(Beginning of AVAILABLE DATA)
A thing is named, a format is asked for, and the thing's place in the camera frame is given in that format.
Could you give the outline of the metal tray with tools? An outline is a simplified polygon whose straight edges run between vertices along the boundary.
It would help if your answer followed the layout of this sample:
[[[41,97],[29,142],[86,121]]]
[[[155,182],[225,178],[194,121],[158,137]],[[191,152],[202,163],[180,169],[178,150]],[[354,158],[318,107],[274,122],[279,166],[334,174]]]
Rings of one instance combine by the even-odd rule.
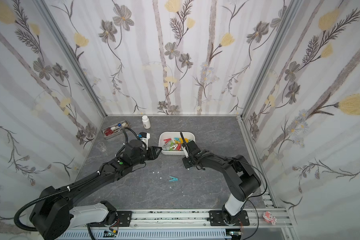
[[[101,130],[101,134],[105,140],[113,138],[123,133],[123,128],[130,127],[128,121],[122,121],[113,125],[110,125]]]

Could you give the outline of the white plastic storage box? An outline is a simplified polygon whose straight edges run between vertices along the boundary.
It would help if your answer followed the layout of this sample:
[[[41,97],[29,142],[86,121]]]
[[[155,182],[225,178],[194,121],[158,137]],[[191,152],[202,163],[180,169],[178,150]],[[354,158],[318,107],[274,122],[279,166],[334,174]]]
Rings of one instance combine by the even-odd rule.
[[[160,135],[159,137],[159,146],[162,148],[162,146],[166,143],[164,143],[164,139],[167,139],[167,138],[172,138],[172,140],[168,143],[172,143],[172,146],[173,145],[178,145],[180,143],[176,143],[174,141],[174,138],[179,138],[181,141],[182,141],[182,137],[181,137],[181,133],[180,132],[164,132]],[[164,155],[185,155],[183,150],[181,151],[171,151],[170,148],[165,151],[163,148],[162,148],[162,154]]]

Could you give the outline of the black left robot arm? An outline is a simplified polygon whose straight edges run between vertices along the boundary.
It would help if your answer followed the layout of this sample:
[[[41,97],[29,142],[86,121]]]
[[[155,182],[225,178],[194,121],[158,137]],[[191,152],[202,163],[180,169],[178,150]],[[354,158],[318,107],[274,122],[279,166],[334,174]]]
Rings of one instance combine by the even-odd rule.
[[[39,232],[45,240],[55,240],[72,226],[73,208],[84,198],[133,172],[134,166],[158,158],[161,147],[149,147],[141,137],[126,140],[116,156],[99,170],[72,184],[45,188],[40,196],[14,215],[15,225],[24,231]]]

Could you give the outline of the white pill bottle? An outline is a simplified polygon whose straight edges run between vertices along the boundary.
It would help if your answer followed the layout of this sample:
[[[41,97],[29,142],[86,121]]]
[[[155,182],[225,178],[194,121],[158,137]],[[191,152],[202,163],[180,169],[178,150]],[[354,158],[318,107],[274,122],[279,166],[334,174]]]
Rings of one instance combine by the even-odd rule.
[[[151,128],[151,123],[150,123],[150,119],[148,116],[146,116],[146,115],[142,116],[142,122],[143,122],[143,126],[145,129]]]

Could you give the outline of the pink tape dispenser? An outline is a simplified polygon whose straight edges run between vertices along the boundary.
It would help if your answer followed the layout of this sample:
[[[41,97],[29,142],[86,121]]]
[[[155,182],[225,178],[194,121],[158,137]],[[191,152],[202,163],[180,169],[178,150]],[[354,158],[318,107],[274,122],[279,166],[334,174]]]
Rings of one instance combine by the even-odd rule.
[[[266,212],[263,213],[263,219],[264,219],[265,222],[267,222],[267,223],[269,223],[269,224],[272,224],[272,225],[274,225],[274,226],[275,226],[276,223],[277,223],[277,218],[274,217],[274,216],[272,215],[272,213],[269,212],[269,211],[266,211]]]

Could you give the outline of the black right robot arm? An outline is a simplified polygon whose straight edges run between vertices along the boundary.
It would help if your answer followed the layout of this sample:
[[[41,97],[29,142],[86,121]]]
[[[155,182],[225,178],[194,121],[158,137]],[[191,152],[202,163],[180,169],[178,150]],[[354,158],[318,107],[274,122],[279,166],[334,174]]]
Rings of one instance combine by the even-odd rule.
[[[243,209],[250,198],[257,198],[266,193],[268,185],[265,175],[255,166],[248,163],[242,155],[232,158],[216,155],[208,150],[201,150],[195,141],[186,141],[184,134],[180,133],[182,149],[185,157],[182,158],[186,169],[196,168],[204,171],[207,168],[223,174],[231,192],[227,202],[222,207],[222,213],[215,220],[218,225],[233,226],[243,224]]]

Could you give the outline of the turquoise clothespin of pair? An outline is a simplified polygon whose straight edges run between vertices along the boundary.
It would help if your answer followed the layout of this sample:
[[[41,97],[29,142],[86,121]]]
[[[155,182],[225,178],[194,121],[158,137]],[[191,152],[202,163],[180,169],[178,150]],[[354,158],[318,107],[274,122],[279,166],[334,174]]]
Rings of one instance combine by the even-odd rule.
[[[170,176],[169,182],[177,182],[178,178]]]

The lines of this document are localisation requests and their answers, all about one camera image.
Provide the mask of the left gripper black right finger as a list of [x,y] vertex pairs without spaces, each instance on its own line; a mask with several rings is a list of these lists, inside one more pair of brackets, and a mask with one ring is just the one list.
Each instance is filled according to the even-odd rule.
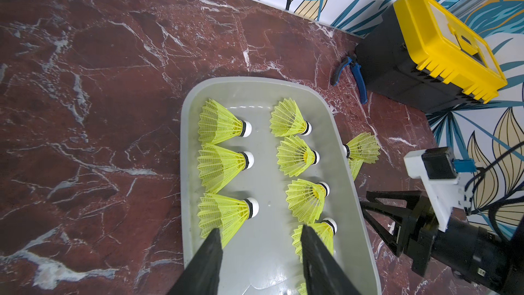
[[360,294],[312,227],[302,226],[300,240],[307,294]]

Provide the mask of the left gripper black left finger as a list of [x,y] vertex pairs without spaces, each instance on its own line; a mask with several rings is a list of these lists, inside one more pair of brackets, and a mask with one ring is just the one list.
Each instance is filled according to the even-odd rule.
[[215,228],[167,294],[217,294],[222,257],[221,234]]

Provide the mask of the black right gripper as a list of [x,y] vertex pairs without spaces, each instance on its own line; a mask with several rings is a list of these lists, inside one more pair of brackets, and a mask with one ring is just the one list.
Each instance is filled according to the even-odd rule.
[[[510,240],[451,218],[439,230],[428,197],[422,191],[368,191],[362,215],[394,255],[412,259],[412,270],[424,276],[431,258],[449,266],[460,279],[498,294],[523,293],[523,222]],[[370,212],[395,222],[391,233]]]

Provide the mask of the green shuttlecock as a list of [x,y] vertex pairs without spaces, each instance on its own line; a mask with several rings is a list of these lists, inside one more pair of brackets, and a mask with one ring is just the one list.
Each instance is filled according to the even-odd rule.
[[301,283],[299,288],[297,289],[298,292],[299,292],[299,295],[307,295],[308,292],[307,292],[307,286],[306,286],[306,283]]
[[252,124],[240,120],[219,102],[209,98],[199,114],[199,141],[218,144],[234,137],[248,137]]
[[216,194],[240,172],[250,169],[255,158],[251,152],[234,152],[210,143],[204,143],[197,158],[199,178],[206,193]]
[[[325,218],[321,222],[312,223],[308,225],[312,227],[315,233],[320,237],[322,243],[326,246],[331,255],[334,255],[334,235],[337,233],[338,225],[332,218]],[[302,262],[302,229],[303,225],[299,225],[294,229],[292,234],[293,247],[295,248],[295,254],[300,258]]]
[[299,222],[305,224],[315,223],[325,205],[330,187],[325,182],[310,182],[308,180],[293,180],[285,191],[288,209]]
[[255,198],[234,199],[231,197],[205,193],[198,204],[198,226],[201,237],[207,238],[211,231],[218,229],[222,248],[238,233],[244,223],[256,217],[259,203]]
[[320,154],[312,150],[299,136],[286,136],[277,147],[277,163],[286,176],[295,177],[320,161]]
[[312,125],[303,118],[296,101],[285,98],[271,112],[270,129],[276,137],[309,135]]
[[344,145],[348,159],[361,160],[364,163],[374,164],[380,155],[380,146],[375,135],[369,132],[360,133]]

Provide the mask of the grey plastic tray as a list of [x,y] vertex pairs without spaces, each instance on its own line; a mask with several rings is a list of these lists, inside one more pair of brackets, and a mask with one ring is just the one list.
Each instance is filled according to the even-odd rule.
[[249,219],[224,248],[220,294],[295,294],[303,282],[299,257],[292,245],[297,219],[286,201],[290,177],[277,163],[280,139],[270,130],[274,107],[283,99],[297,102],[312,133],[308,146],[320,155],[302,179],[325,182],[330,187],[322,217],[338,226],[334,259],[361,294],[380,294],[379,280],[366,223],[352,173],[345,157],[331,109],[311,88],[276,79],[234,76],[208,79],[187,95],[181,111],[181,225],[184,262],[189,264],[202,244],[198,205],[204,193],[199,179],[199,115],[206,100],[213,99],[252,125],[251,134],[225,141],[223,147],[249,151],[254,165],[240,172],[221,194],[259,203],[259,213]]

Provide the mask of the yellow black toolbox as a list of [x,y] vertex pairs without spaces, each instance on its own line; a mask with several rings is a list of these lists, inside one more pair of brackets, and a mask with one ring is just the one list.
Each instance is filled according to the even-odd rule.
[[506,87],[487,42],[435,0],[396,0],[355,48],[367,90],[435,113]]

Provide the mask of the blue handled pliers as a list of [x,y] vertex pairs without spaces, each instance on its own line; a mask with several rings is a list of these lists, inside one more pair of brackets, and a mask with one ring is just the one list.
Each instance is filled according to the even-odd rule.
[[356,85],[359,92],[360,103],[362,105],[367,104],[368,96],[367,89],[364,83],[364,78],[362,76],[361,65],[357,62],[355,57],[349,55],[345,56],[342,62],[338,65],[335,73],[330,77],[330,85],[336,86],[341,78],[342,71],[349,66],[350,71],[356,81]]

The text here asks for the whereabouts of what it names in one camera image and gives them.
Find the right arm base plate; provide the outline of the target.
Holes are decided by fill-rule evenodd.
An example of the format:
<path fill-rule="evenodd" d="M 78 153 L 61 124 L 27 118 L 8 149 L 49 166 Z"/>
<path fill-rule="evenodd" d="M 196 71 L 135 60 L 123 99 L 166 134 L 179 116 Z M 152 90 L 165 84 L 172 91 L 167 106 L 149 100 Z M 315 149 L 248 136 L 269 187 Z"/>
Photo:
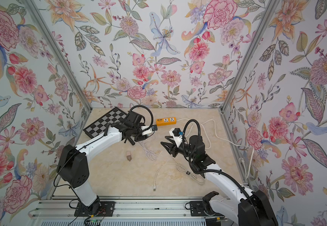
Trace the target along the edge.
<path fill-rule="evenodd" d="M 225 217 L 220 213 L 215 213 L 204 201 L 190 201 L 185 208 L 190 211 L 192 217 Z"/>

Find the black electric toothbrush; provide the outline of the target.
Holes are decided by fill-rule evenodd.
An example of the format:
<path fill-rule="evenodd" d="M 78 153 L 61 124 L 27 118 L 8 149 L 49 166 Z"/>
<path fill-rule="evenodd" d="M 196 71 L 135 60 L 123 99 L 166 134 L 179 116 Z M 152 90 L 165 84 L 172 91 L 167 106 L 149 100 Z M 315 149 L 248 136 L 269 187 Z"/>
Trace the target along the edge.
<path fill-rule="evenodd" d="M 125 139 L 124 143 L 126 143 L 127 141 L 128 141 L 132 146 L 135 145 L 135 142 L 134 142 L 134 140 L 133 140 L 131 137 L 127 137 L 127 138 Z"/>

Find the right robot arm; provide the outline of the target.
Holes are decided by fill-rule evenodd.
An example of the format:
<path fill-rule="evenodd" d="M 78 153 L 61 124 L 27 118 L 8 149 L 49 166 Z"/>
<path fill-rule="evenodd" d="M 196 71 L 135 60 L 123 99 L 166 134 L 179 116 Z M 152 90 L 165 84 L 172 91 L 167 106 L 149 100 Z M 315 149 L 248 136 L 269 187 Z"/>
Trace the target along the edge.
<path fill-rule="evenodd" d="M 220 214 L 238 226 L 277 226 L 279 223 L 268 197 L 260 190 L 253 191 L 225 173 L 206 153 L 200 123 L 189 120 L 197 127 L 197 134 L 188 137 L 184 129 L 172 128 L 166 142 L 161 145 L 172 156 L 184 156 L 192 172 L 215 184 L 225 195 L 211 192 L 203 197 L 203 208 L 207 215 Z"/>

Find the orange power strip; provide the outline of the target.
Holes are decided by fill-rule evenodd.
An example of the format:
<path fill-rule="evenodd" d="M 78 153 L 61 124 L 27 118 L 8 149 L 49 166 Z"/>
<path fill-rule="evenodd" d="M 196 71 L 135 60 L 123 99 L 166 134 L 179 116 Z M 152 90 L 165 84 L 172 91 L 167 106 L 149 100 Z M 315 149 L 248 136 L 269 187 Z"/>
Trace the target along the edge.
<path fill-rule="evenodd" d="M 176 123 L 177 123 L 177 119 L 175 117 L 156 119 L 157 126 L 168 126 L 168 125 L 174 125 Z"/>

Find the black white checkerboard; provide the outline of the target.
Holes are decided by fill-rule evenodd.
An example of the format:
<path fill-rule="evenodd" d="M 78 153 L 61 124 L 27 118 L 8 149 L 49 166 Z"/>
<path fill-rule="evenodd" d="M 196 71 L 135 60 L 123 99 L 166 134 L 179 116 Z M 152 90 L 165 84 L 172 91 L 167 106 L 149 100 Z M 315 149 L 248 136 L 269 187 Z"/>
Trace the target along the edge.
<path fill-rule="evenodd" d="M 95 138 L 102 134 L 106 130 L 107 124 L 113 124 L 122 121 L 127 116 L 127 113 L 118 107 L 113 108 L 109 112 L 102 115 L 100 118 L 95 120 L 93 123 L 83 129 L 84 133 L 89 138 Z"/>

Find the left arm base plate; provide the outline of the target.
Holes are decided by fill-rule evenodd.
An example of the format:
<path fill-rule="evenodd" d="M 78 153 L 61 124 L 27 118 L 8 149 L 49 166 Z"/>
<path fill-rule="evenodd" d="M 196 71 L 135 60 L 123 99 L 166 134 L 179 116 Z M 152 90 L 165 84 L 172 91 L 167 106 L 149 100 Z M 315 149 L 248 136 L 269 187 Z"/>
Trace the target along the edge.
<path fill-rule="evenodd" d="M 78 203 L 74 212 L 75 217 L 112 217 L 116 202 L 100 201 L 94 202 L 91 206 Z"/>

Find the aluminium front rail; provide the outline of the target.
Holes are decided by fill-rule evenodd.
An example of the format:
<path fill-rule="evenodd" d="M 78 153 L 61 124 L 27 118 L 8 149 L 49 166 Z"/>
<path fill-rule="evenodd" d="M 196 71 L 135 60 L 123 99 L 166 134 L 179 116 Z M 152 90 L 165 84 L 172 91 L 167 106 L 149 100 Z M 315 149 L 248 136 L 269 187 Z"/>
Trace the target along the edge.
<path fill-rule="evenodd" d="M 208 214 L 201 197 L 103 197 L 94 217 L 79 213 L 72 197 L 39 201 L 29 226 L 235 226 L 227 214 Z"/>

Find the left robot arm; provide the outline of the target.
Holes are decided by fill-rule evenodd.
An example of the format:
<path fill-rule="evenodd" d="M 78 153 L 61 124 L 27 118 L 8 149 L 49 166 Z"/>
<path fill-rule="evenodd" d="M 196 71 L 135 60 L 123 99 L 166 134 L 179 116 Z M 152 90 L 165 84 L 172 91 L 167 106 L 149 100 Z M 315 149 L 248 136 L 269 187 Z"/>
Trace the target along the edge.
<path fill-rule="evenodd" d="M 77 146 L 66 145 L 57 166 L 57 175 L 68 183 L 82 207 L 94 212 L 100 199 L 89 183 L 89 163 L 112 145 L 124 141 L 132 146 L 146 140 L 154 125 L 154 116 L 148 107 L 132 107 L 120 122 L 107 123 L 102 134 Z"/>
(End of AVAILABLE DATA)
**WHAT YOU NEED TO DO:** The expected output is each line of the records above that includes the word "vertices".

**OUTPUT BELOW:**
Could you give the outline of the metal tray with tools? An outline is a simplified polygon whose straight edges run between vertices along the boundary.
Could you give the outline of the white plastic storage box? An outline is a simplified polygon whose straight edges run between vertices along the boundary.
Could you give the outline of the black left robot arm? An outline is a simplified polygon whose straight edges run between vertices along the boundary.
Could you give the outline of the white pill bottle? An outline is a simplified polygon whose straight edges run between vertices along the boundary.
Could you give the outline of the pink tape dispenser? An outline is a simplified polygon whose straight edges run between vertices along the boundary.
Could you give the outline of the black right robot arm? An outline is a simplified polygon whose straight edges run between vertices along the boundary.
Could you give the outline of the turquoise clothespin of pair? An outline is a simplified polygon whose straight edges run between vertices along the boundary.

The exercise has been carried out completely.